WHAT TO PRODUCE: Return the entries below word for word. No picture belongs in the copy.

RECORDS PROVIDED:
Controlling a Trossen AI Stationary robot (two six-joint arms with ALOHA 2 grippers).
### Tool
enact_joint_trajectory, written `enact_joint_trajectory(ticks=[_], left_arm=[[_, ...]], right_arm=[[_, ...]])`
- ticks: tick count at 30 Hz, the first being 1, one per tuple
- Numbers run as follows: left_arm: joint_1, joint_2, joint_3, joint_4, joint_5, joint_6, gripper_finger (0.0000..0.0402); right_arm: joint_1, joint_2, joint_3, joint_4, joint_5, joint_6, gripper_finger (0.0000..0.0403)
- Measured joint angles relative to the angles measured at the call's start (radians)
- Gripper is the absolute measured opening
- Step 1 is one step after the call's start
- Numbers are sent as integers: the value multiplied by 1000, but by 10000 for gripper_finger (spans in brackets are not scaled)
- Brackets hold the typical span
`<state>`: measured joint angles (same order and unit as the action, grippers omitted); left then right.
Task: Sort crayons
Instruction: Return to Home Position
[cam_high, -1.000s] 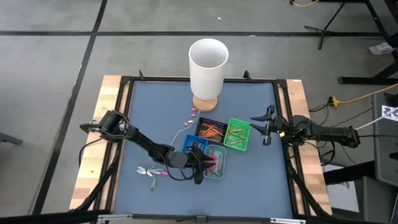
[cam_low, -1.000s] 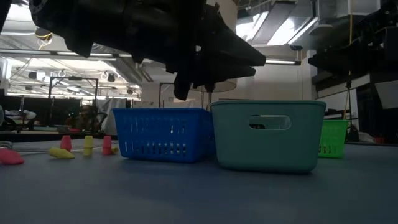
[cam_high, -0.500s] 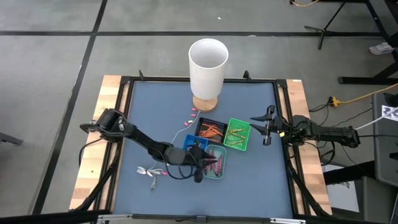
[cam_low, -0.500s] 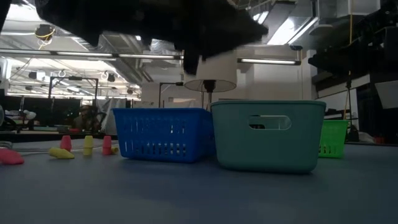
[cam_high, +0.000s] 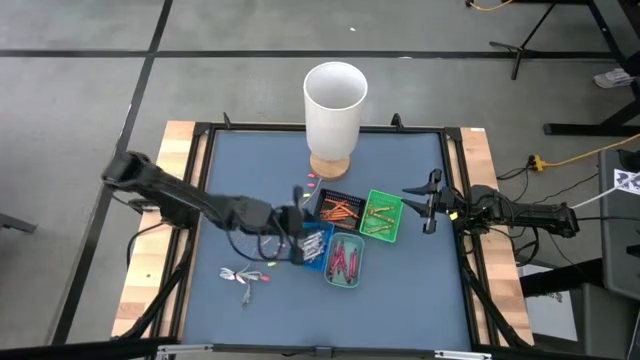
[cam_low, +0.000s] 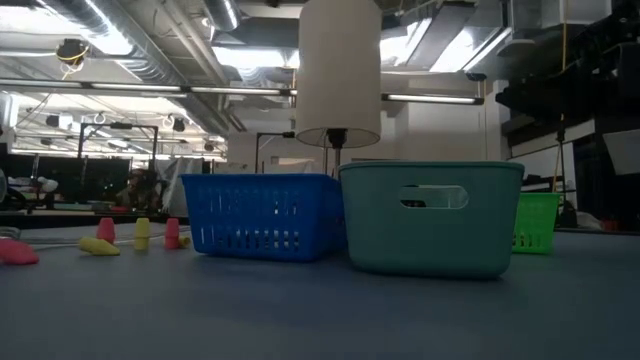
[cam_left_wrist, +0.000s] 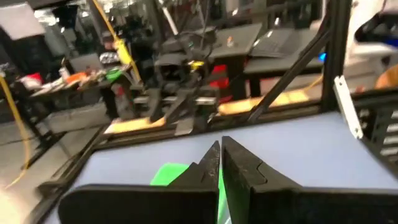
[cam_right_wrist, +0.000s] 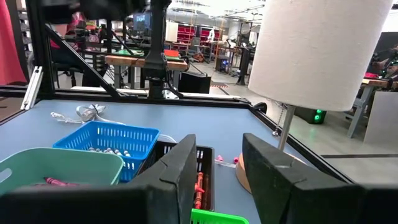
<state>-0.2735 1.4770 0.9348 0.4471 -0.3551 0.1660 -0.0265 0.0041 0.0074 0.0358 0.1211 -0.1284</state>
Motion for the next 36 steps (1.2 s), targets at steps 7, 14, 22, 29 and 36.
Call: enact_joint_trajectory(ticks=[7, 14, 22, 29, 36], left_arm=[[32, -262, 0, -377, -83, -34, 1], [35, -446, 0, -628, -165, -77, 0], [46, -696, 0, -872, -176, -160, 0], [46, -898, -41, -997, -176, -181, 0], [46, -1113, -248, -927, -176, -213, 0]], right_arm=[[0, 0, 0, 0, 0, 0, 128], [0, 0, 0, 0, 0, 0, 128], [0, 0, 0, 0, 0, 0, 128], [0, 0, 0, 0, 0, 0, 128], [0, 0, 0, 0, 0, 0, 128]])
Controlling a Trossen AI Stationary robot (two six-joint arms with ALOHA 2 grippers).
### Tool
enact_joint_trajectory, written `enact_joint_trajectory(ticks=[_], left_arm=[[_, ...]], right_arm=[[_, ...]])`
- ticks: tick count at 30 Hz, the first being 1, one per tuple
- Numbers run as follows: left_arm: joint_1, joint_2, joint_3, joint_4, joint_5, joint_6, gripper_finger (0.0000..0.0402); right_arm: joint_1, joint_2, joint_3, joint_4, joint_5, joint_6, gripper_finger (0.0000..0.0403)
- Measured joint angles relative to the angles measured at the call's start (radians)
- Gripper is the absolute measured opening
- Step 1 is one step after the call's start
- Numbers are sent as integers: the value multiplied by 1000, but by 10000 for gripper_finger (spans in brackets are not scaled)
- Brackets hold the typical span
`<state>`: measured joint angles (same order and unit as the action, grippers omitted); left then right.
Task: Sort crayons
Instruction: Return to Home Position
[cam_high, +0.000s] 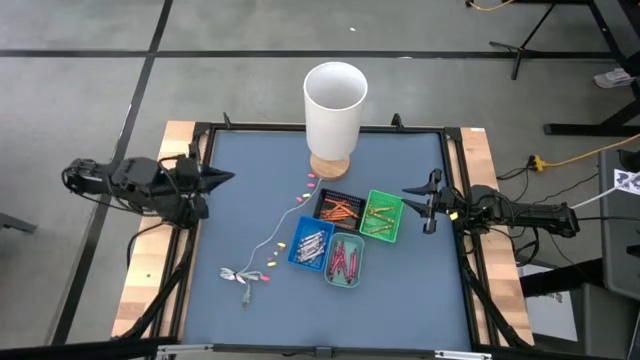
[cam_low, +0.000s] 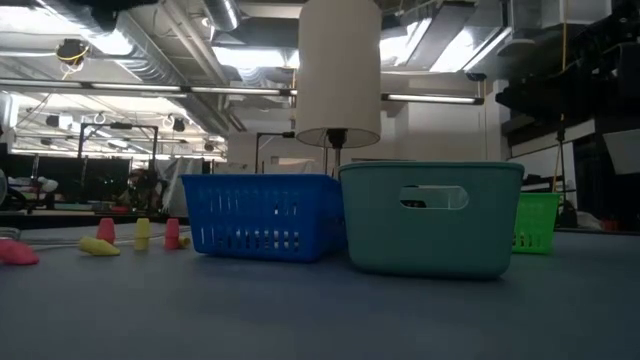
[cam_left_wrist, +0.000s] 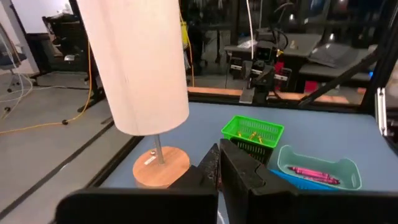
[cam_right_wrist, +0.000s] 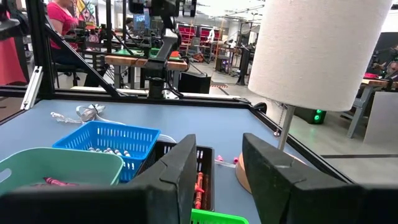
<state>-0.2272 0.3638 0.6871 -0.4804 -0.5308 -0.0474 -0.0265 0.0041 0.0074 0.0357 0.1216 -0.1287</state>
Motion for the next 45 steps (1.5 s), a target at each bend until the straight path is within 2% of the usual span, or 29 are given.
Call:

ANSWER SPACE:
Controlling a Trossen AI Stationary robot (two six-joint arms with ALOHA 2 grippers).
### Tool
enact_joint_trajectory, written `enact_joint_trajectory(ticks=[_], left_arm=[[_, ...]], right_arm=[[_, ...]])`
- ticks: tick count at 30 Hz, the first being 1, one per tuple
- Numbers run as follows: left_arm: joint_1, joint_2, joint_3, joint_4, joint_5, joint_6, gripper_finger (0.0000..0.0402); right_arm: joint_1, joint_2, joint_3, joint_4, joint_5, joint_6, gripper_finger (0.0000..0.0403)
- Measured joint angles relative to the angles measured at the call's start (radians)
- Gripper is the absolute measured opening
- Step 1 is one step after the call's start
- Numbers are sent as integers: the value multiplied by 1000, but by 10000 for gripper_finger (spans in brackets are not scaled)
- Brackets hold the typical span
`<state>`: measured joint angles (same order and unit as the action, grippers omitted); left then right.
Task: Sort crayons
Instruction: Return to Home Position
[cam_high, -1.000s] 
[cam_low, -1.000s] 
[cam_high, -0.500s] 
[cam_low, -0.500s] 
[cam_high, +0.000s] 
[cam_low, +0.000s] 
[cam_left_wrist, +0.000s] 
[cam_right_wrist, +0.000s] 
<state>-0.2735 1.4770 0.9348 0.4471 -0.3551 0.1660 -0.0265 0.0041 0.0074 0.0358 0.1211 -0.1284</state>
Motion for the next 36 steps (1.2 s), targets at steps 7, 14, 22, 29 and 36.
Call: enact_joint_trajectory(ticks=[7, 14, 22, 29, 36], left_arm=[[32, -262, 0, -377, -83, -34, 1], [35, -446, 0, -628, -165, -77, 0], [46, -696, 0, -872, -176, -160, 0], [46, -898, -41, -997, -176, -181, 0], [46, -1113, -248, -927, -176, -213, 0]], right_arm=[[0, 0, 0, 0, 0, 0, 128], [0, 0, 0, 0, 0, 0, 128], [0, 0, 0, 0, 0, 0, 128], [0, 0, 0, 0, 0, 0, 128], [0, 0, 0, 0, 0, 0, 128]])
Controlling a Trossen AI Stationary robot (two six-joint arms with ALOHA 2 grippers).
### Tool
enact_joint_trajectory, written `enact_joint_trajectory(ticks=[_], left_arm=[[_, ...]], right_arm=[[_, ...]])`
- ticks: tick count at 30 Hz, the first being 1, one per tuple
- Numbers run as follows: left_arm: joint_1, joint_2, joint_3, joint_4, joint_5, joint_6, gripper_finger (0.0000..0.0402); right_arm: joint_1, joint_2, joint_3, joint_4, joint_5, joint_6, gripper_finger (0.0000..0.0403)
- Measured joint angles relative to the angles measured at the call's start (radians)
- Gripper is the absolute measured opening
- Step 1 is one step after the call's start
- Numbers are sent as integers: the value multiplied by 1000, but by 10000 for gripper_finger (spans in brackets are not scaled)
- Brackets hold the typical span
`<state>`: measured joint angles (same order and unit as the action, grippers omitted); left then right.
Task: Sort crayons
Instruction: Return to Home Position
[cam_high, +0.000s] 
[cam_low, +0.000s] 
[cam_left_wrist, +0.000s] 
[cam_right_wrist, +0.000s] 
<state>-0.2272 0.3638 0.6871 -0.4804 -0.5308 -0.0474 -0.0265 0.0041 0.0074 0.0357 0.1216 -0.1287</state>
Motion for the next 45 steps (1.5 s), a target at each bend until the straight path is within 2% of the usual span, or 29 are given.
Call:

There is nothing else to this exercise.